You should only use this kind of technology if you are a content expert in the area. Otherwise you won’t be able to discern whether or not the information it’s giving is correct. So, this hopefully could help you decide which kinds of uses are appropriate for this technology and which are not. And to remember that that depends on who is using it and what they already know.

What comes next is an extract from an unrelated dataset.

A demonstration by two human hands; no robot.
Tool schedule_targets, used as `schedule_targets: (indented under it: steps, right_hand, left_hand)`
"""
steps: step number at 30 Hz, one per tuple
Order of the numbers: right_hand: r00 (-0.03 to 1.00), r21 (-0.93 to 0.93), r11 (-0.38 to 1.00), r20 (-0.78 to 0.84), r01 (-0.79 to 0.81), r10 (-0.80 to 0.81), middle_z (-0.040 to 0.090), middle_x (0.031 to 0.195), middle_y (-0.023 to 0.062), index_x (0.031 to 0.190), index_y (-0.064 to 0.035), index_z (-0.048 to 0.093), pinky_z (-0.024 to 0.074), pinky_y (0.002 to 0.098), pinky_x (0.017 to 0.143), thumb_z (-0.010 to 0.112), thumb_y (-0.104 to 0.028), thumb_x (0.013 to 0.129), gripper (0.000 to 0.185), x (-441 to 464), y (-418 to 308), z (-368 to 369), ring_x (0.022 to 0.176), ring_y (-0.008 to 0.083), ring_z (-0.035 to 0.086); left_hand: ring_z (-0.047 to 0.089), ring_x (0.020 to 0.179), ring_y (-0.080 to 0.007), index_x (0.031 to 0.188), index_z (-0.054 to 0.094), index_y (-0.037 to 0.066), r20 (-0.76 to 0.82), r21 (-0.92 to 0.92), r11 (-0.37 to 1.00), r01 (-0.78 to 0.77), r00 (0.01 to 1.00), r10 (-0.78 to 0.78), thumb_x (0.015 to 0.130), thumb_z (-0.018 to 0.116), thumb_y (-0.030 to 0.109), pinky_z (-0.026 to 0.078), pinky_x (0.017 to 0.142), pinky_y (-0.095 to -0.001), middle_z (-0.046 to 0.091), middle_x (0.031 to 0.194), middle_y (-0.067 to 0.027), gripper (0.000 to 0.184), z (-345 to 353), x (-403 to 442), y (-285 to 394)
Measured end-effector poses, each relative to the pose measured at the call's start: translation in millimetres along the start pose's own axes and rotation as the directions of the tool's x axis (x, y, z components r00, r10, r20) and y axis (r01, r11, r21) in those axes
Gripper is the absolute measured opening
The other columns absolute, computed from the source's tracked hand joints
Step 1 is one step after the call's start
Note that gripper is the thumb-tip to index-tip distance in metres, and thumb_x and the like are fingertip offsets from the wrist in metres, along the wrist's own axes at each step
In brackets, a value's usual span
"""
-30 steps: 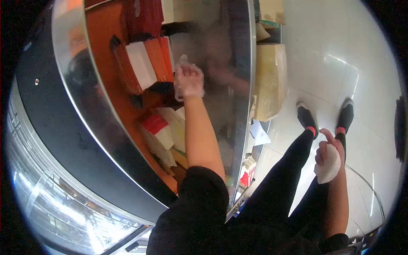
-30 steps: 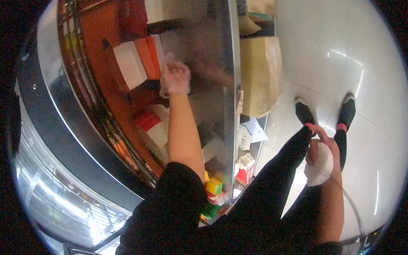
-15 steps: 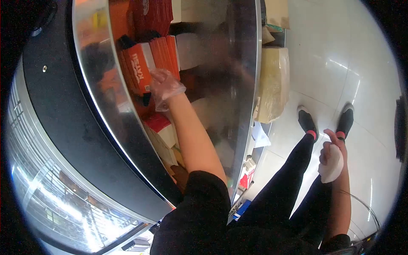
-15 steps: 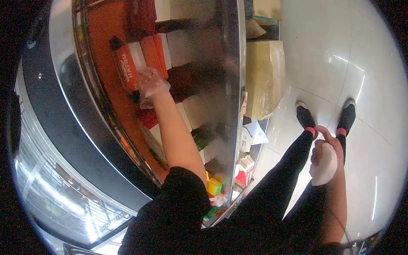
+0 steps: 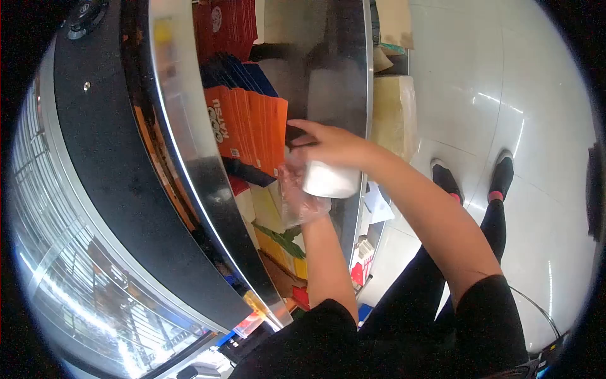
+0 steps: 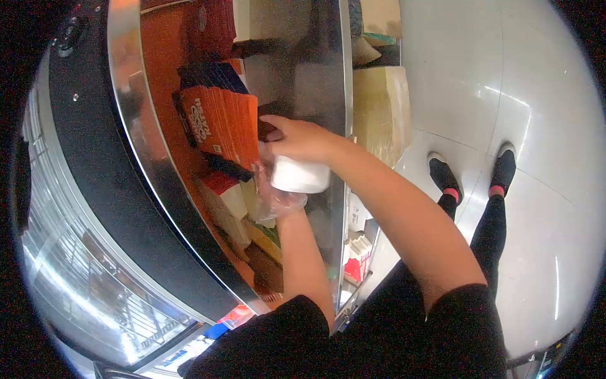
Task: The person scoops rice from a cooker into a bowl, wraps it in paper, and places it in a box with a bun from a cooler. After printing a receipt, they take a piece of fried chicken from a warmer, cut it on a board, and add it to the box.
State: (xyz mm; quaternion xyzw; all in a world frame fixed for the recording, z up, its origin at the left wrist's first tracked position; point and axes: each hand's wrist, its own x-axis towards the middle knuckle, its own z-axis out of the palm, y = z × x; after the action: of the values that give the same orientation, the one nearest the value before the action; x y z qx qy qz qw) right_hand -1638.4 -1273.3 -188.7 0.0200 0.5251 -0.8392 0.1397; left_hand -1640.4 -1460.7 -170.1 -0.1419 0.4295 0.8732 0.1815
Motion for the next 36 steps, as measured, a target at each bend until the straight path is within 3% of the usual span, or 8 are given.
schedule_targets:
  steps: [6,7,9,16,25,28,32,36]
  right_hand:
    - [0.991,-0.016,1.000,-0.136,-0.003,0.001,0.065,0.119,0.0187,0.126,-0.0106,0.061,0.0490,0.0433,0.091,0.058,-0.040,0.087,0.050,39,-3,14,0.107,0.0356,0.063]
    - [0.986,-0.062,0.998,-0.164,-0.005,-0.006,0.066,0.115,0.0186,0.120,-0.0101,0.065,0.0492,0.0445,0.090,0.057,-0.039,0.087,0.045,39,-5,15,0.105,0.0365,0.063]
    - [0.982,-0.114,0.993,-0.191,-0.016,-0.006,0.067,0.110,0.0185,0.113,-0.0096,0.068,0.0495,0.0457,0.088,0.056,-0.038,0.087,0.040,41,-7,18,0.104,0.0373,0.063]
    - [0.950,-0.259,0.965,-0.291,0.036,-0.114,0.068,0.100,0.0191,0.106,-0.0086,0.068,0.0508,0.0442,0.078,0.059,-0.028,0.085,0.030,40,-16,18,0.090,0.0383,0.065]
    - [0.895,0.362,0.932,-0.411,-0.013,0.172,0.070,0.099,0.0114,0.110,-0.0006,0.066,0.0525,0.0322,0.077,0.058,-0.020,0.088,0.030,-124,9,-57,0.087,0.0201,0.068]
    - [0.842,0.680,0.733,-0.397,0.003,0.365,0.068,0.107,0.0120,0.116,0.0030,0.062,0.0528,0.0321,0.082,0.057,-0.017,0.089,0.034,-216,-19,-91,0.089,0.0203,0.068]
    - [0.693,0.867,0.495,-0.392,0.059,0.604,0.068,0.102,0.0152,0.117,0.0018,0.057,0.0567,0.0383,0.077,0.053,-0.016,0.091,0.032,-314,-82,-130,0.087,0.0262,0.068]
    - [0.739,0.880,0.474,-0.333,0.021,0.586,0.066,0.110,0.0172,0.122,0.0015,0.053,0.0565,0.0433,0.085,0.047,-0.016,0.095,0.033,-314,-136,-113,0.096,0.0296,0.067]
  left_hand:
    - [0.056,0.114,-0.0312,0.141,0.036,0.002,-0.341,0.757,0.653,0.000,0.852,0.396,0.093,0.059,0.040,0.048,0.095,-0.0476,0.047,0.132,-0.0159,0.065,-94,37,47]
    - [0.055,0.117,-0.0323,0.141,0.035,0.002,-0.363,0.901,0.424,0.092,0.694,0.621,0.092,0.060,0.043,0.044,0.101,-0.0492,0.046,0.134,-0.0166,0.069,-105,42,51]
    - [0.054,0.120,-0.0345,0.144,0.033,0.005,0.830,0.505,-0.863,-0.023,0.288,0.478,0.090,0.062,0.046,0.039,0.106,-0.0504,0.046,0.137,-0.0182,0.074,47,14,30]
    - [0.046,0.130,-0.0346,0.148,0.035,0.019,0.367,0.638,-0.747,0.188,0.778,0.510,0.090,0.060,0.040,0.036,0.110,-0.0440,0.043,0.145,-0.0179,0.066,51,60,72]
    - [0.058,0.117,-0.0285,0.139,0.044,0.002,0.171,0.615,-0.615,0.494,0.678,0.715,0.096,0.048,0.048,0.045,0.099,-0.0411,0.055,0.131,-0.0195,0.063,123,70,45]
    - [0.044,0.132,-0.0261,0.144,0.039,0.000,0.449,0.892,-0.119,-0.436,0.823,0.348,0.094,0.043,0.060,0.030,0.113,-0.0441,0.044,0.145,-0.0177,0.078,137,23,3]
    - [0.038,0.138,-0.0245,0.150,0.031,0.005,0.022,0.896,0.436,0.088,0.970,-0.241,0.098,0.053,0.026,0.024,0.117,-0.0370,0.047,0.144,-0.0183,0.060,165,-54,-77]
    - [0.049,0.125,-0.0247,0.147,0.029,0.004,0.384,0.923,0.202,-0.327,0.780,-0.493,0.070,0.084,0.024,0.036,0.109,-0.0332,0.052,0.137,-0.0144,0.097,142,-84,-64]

In addition to all of the above issues mentioned, it should be noted that LLMs and genAI in general, are also terrible for the environment. They require huge data centers and a large number of calculations to train their models and perform their predictive functions. This takes up an absurd amount of energy and water (to cool down the computers). Some estimates show that it takes 7-8x the amount of energy to run a ChatGPT query as it does to do a Google search. So, please reflect on this before using this technology and think about whether or not it’s worth destroying the planet over.
Remember, LLMs like ChatGPT and Google’s Gemini do not know anything. That is not the task they are performing. They are predicting likely text combinations based on a large corpus of what people have already said. That is all. They can’t do a search and cannot provide factual answers. The only person checking the accuracy of the output is you, the user, so you need to double check all of the information it gives you.